May was waiting for them inside the alley entrance. "You can brief me on your trip in a bit. I just barely beat you here. I know my contact's inside, but we haven't had a chance to talk much yet past a few texts. Tried to give a warning." The last was said with a flicker up at the bemused face of the demigod. "So, I'm just going to say this: I've got it under control. If something happens, let me handle it."

She led them in, down through dim corridors that connected one seemingly dead business with another. Past a triple-lock door and a tired-looking security team. And down into the colder floors, tightly-sealed glass doors revealing numbered and ordered contents.

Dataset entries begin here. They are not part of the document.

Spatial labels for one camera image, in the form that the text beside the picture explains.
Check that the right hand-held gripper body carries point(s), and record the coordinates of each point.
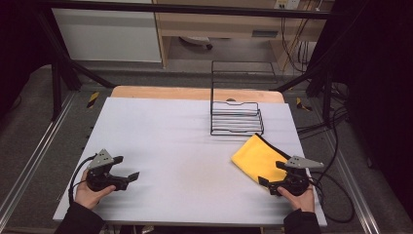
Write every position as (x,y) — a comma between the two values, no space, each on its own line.
(297,182)

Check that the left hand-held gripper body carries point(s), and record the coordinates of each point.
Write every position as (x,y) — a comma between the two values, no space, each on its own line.
(100,159)

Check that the yellow towel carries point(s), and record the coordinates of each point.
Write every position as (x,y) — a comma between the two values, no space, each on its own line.
(256,157)

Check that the person's right hand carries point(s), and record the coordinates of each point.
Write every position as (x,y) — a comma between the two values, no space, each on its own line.
(303,202)

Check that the person's left hand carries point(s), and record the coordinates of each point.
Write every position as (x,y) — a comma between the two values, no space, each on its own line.
(87,196)

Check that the white table cover board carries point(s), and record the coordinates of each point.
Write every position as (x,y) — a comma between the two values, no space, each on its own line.
(172,156)

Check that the yellow black floor tape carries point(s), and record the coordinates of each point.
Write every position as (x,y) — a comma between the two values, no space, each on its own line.
(93,99)
(302,104)

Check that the wooden table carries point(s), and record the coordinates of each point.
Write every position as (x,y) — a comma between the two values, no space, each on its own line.
(181,93)

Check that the white cabinet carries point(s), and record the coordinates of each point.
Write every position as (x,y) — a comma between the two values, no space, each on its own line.
(107,35)

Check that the black curtain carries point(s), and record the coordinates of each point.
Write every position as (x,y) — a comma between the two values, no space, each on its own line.
(380,81)

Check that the light wooden desk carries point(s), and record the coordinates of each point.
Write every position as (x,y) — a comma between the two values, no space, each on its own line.
(220,27)

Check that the aluminium floor rail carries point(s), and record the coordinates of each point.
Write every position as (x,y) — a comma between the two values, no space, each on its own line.
(35,156)
(352,182)

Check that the white wall outlet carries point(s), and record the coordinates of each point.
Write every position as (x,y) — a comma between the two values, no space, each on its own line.
(286,4)

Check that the black metal frame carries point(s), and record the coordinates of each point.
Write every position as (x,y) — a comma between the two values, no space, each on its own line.
(181,9)

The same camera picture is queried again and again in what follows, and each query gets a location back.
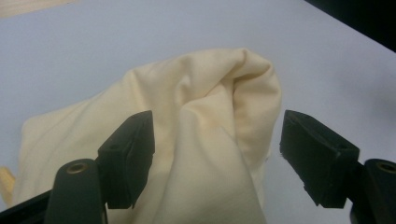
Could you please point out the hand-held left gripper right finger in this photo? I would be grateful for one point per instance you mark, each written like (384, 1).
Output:
(317, 158)

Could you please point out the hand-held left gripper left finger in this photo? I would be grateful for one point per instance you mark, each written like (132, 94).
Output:
(127, 158)

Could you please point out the cream cloth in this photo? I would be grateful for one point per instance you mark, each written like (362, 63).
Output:
(202, 124)

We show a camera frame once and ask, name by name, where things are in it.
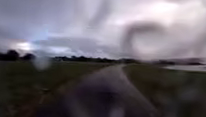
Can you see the grey asphalt path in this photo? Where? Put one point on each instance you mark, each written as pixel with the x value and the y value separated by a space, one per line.
pixel 110 82

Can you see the grass field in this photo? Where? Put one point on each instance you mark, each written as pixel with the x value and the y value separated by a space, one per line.
pixel 20 81
pixel 176 91

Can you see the pale water surface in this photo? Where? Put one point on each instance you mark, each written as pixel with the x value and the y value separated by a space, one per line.
pixel 194 67

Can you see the distant row of trees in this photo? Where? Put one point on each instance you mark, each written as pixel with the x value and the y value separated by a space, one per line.
pixel 11 55

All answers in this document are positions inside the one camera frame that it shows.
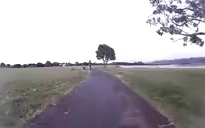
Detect pale water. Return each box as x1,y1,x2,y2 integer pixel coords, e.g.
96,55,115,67
118,64,205,70

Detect distant row of trees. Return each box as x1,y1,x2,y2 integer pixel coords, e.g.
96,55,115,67
0,59,101,70

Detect person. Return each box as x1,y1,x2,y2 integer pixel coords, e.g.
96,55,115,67
87,60,93,71

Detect grass field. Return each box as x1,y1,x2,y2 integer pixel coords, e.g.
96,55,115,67
103,65,205,128
0,65,91,128

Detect round-crowned tree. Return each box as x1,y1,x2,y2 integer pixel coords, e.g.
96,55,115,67
95,43,117,66

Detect distant wooded hill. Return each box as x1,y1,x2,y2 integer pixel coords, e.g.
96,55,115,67
110,55,205,66

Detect dark asphalt path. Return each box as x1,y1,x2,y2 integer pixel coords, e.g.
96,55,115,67
22,67,175,128

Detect overhanging tree branches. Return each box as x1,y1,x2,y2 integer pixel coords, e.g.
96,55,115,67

The one she settled on was downright freezing. Simmons tugged her coat closer around herself as May let them into a titanium-lined vault, whistling softly in a greeting at the back of the woman inside. Her long red hair was knotted up, wisps of it reaching the shoulders of a plain black jacket. "Nat."

The slim figure turned and then crossed black-clad arms tight across her chest. There was a blade just barely visible inside one thick cuff. Simmons felt her eyes open wide, certain she had not actually heard Loki behind her whispering the words 'Hel and shit incarnate.'

Natasha Romanoff's eyes flickered first to May in pure disbelief, and then up to Loki's face where he stood behind Agent Simmons, the stare narrowing into something deadly sharp. Her voice was a threat. "I thought you were kidding, Mel."